Для цитирования фраз Мориса Бланшо, равновесие которых заключается в балансировании прямо противоположных формулировок, колеблющихся в некой исполненной симметрии структуре, иначе говоря, противоположных по отношению к, в свою очередь, невыразимому центру, сгодилась бы вся книга. «Он жил в неизбежности мысли, которая не более чем мысль о вечной неизбежности». «В нетерпении, без нетерпения, ни соглашаясь, ни отказываясь, покинутый, но не оставленный, движущийся в неподвижности». Переворачивание всякой односторонности — примета существенного; но это переворачивание — отнюдь не диалектика в придаваемом сегодня этому термину смысле, если под диалектикой понимать дискурс, который от отрицания к отрицанию отрицания последовательно продвигается к истине. Среди прочего эти страницы побуждают нас поразмыслить и о том, что парадокс — отнюдь не диалектика. Не «диалектика» и отношение жизни и смерти. Сопринадлежность противоположностей здесь куда глубже, таинственнее, нежели то может выразить игра, пусть и самая что ни на есть изощренная, двух слов: из нее не выйти, никогда, тем не менее, в нее по-настоящему и не вступив.
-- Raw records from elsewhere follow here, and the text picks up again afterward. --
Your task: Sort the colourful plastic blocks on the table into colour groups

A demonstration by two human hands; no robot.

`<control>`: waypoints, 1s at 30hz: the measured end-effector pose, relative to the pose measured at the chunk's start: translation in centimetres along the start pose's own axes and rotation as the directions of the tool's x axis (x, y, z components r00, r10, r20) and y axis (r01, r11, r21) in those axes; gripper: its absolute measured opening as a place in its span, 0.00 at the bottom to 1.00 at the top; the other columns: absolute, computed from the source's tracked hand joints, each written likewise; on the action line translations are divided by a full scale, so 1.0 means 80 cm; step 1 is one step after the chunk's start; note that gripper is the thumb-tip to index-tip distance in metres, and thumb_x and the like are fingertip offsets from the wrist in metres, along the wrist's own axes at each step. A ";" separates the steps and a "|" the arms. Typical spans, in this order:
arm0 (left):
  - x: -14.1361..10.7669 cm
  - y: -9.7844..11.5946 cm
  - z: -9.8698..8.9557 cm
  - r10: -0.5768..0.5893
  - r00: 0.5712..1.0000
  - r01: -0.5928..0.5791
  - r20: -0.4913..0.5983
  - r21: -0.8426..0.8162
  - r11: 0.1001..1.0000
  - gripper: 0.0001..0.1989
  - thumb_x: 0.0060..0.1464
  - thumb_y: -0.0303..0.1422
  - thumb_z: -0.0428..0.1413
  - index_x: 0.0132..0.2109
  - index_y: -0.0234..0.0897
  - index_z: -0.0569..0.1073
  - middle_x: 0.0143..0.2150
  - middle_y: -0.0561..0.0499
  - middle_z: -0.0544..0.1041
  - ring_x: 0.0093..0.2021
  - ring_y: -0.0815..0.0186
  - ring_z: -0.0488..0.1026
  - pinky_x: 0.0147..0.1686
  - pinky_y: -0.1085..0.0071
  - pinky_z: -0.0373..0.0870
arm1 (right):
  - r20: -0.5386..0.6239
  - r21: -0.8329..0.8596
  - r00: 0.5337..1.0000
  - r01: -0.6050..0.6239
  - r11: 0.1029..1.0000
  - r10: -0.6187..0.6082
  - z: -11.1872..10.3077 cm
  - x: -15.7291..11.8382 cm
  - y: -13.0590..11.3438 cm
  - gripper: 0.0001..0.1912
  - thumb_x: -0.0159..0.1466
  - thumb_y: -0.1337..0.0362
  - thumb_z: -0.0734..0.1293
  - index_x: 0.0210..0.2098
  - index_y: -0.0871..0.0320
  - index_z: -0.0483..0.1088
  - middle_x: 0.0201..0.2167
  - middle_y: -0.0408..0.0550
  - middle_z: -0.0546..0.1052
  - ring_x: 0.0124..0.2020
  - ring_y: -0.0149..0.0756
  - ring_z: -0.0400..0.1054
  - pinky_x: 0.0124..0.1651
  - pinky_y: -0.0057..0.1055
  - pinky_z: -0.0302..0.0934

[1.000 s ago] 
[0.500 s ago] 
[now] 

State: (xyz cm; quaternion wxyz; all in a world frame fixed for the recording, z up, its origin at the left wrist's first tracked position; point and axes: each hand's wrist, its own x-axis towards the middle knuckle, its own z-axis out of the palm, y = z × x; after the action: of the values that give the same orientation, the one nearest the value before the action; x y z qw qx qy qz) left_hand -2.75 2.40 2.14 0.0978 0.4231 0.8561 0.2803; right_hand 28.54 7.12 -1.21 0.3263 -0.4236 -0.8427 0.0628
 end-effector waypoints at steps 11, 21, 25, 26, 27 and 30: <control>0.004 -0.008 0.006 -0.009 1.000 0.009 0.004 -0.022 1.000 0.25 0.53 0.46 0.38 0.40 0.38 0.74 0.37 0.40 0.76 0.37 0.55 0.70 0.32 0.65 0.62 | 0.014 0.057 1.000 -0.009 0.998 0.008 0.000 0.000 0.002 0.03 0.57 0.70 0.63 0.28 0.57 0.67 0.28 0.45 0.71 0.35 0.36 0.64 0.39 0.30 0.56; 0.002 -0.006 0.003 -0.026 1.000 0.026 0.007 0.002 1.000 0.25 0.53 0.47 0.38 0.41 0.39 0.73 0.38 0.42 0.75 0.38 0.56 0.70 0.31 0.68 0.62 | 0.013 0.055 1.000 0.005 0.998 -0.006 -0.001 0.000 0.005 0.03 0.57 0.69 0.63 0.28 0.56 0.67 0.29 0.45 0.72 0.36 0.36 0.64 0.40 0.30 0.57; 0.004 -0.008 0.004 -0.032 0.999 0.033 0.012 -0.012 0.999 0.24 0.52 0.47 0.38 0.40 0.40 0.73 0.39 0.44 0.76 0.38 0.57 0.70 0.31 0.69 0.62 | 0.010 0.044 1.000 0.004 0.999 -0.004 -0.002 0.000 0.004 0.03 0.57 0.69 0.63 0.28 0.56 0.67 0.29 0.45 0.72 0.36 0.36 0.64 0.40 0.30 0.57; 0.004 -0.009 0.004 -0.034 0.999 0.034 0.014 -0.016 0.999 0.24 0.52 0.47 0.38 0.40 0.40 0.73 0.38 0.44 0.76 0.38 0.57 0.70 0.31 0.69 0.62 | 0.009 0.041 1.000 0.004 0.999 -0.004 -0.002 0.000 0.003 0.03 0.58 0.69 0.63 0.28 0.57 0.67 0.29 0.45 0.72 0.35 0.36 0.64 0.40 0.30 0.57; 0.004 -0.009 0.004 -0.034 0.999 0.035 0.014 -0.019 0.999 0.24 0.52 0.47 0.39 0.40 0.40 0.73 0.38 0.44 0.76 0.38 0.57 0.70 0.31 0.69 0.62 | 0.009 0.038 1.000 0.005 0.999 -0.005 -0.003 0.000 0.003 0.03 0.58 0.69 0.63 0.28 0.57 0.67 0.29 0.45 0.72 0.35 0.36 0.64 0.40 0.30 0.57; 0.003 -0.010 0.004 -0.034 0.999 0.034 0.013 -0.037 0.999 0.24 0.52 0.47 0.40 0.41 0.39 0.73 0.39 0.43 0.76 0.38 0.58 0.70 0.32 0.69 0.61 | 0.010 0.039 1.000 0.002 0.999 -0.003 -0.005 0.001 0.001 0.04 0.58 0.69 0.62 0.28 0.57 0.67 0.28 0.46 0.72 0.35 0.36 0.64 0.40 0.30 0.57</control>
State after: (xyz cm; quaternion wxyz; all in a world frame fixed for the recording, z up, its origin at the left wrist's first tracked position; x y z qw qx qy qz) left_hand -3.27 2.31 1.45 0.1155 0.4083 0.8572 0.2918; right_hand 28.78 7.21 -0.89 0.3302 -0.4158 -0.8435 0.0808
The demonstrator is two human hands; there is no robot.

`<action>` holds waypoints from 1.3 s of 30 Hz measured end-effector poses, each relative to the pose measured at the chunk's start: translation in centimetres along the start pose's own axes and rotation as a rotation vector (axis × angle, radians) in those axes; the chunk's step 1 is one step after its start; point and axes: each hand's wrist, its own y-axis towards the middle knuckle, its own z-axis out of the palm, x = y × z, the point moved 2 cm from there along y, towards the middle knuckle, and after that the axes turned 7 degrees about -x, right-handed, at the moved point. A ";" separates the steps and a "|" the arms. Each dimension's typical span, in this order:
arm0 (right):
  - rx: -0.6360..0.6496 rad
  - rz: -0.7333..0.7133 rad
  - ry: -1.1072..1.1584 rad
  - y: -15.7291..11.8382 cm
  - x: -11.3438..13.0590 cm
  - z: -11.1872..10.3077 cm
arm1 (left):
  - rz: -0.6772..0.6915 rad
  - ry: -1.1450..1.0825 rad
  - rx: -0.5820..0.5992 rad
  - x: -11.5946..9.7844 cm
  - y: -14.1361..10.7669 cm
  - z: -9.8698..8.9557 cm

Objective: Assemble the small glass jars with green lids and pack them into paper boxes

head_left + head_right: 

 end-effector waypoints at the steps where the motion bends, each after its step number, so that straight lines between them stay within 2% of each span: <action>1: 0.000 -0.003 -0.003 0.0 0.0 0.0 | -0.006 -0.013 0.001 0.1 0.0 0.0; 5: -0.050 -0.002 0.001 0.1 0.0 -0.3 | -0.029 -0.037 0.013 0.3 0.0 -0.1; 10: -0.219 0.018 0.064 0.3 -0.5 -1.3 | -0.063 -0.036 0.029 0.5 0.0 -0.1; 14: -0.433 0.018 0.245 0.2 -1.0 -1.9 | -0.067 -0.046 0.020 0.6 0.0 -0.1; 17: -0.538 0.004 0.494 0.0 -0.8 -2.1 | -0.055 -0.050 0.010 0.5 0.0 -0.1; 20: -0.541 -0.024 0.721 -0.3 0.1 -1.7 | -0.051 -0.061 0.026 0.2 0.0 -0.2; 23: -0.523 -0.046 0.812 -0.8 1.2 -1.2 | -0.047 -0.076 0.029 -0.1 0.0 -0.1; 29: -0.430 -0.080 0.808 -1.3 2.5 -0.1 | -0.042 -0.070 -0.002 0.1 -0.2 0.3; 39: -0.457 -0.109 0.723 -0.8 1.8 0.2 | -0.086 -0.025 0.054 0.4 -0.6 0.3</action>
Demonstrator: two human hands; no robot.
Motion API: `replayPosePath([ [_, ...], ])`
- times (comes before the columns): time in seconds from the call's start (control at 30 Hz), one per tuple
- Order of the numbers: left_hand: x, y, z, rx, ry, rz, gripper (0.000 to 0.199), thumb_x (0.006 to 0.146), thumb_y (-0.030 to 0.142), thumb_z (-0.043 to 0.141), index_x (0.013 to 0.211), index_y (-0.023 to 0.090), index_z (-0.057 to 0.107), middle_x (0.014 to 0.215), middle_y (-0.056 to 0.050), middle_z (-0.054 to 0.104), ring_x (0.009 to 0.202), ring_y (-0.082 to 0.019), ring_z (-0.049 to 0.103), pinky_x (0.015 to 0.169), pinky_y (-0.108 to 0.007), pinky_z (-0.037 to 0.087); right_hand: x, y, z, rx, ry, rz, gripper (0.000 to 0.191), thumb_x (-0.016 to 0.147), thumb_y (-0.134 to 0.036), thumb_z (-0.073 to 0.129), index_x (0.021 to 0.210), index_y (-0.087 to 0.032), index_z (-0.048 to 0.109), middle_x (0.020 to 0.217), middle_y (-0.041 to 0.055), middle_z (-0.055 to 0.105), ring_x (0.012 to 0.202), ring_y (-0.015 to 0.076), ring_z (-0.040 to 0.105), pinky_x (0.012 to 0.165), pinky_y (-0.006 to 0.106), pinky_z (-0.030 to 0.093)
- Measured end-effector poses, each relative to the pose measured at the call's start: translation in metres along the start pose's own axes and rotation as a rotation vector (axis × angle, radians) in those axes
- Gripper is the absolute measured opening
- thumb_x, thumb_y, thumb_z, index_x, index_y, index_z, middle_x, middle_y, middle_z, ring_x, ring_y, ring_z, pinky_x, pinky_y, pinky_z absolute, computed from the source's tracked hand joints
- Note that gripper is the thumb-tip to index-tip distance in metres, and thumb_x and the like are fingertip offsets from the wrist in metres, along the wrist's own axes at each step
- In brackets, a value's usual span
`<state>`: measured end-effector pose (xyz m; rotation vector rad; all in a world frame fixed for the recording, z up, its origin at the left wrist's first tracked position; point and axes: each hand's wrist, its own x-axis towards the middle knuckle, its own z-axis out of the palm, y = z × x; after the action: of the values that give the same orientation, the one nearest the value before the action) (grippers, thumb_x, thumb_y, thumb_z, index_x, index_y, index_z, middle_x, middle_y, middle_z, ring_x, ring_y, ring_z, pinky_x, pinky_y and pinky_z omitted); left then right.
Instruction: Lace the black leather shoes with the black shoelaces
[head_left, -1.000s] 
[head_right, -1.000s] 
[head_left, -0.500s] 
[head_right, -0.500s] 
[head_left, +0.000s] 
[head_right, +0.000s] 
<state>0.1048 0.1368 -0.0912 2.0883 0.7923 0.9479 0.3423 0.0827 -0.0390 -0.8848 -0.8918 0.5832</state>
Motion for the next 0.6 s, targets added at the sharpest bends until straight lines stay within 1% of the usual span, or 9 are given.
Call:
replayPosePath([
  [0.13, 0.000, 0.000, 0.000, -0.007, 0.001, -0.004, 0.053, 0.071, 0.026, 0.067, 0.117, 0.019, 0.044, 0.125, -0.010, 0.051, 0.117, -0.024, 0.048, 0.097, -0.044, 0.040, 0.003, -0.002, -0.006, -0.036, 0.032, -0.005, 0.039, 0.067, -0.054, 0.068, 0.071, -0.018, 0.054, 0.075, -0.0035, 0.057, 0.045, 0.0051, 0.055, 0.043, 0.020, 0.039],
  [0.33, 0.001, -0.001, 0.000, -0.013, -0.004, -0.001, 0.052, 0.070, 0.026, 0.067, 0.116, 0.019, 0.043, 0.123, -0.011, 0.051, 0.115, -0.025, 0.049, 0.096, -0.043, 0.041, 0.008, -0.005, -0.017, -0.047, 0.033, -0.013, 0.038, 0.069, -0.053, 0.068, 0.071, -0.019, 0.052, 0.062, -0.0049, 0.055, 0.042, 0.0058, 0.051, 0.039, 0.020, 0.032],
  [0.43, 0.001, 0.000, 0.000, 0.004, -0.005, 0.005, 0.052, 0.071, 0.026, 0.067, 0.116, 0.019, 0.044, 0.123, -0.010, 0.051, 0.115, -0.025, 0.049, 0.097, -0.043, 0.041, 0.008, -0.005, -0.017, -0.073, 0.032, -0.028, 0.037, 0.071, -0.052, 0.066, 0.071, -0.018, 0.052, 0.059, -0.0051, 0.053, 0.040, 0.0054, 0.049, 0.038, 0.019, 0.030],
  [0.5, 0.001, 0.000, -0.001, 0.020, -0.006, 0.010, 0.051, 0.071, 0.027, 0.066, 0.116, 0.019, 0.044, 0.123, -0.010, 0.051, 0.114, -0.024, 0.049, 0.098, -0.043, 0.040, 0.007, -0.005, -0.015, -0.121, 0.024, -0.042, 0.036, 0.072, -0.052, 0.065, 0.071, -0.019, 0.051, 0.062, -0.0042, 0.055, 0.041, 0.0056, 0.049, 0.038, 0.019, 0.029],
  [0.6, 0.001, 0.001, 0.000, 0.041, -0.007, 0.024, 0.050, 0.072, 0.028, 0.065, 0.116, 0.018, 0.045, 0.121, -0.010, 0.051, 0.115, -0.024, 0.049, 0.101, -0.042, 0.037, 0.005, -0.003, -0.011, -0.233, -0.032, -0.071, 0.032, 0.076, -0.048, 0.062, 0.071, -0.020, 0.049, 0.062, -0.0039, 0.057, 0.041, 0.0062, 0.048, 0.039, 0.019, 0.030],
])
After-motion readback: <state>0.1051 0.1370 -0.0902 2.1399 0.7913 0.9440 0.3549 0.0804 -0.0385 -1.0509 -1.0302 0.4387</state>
Уже название оговаривает долготерпение без прошлого, исполненную внимания остановку, которая не обогащается своей собственной историей, а совершенствуется, себя потребляя. Язык поднимается здесь наперекор своей склонности к соблюдению неравенства, к поддержанию среди различия тождественности ради обретения ее обогащенной определенностями, поскольку подлежащее распирают сказуемые… Язык страдает («как будто пространством боли была мысль»), очерчивая несказанное («то, что скрывается безо всякого сокрытия»), тождественность которого является тождественностью тождественности и нетождественности, но которое само при этом не схвачено: Х одновременно есть и А, и не А, но при этом остается иксом. Так что в сердце мысли оказывается ожидание, а опыт мысли — опыт «неизбежности мысли, которая не более чем мысль о вечной неизбежности». Парадокс заключается в этом неукоснительном обороте глубинной нерешительности, в которой пребывает истина и откуда берет исток решающая нашу судьбу решительность.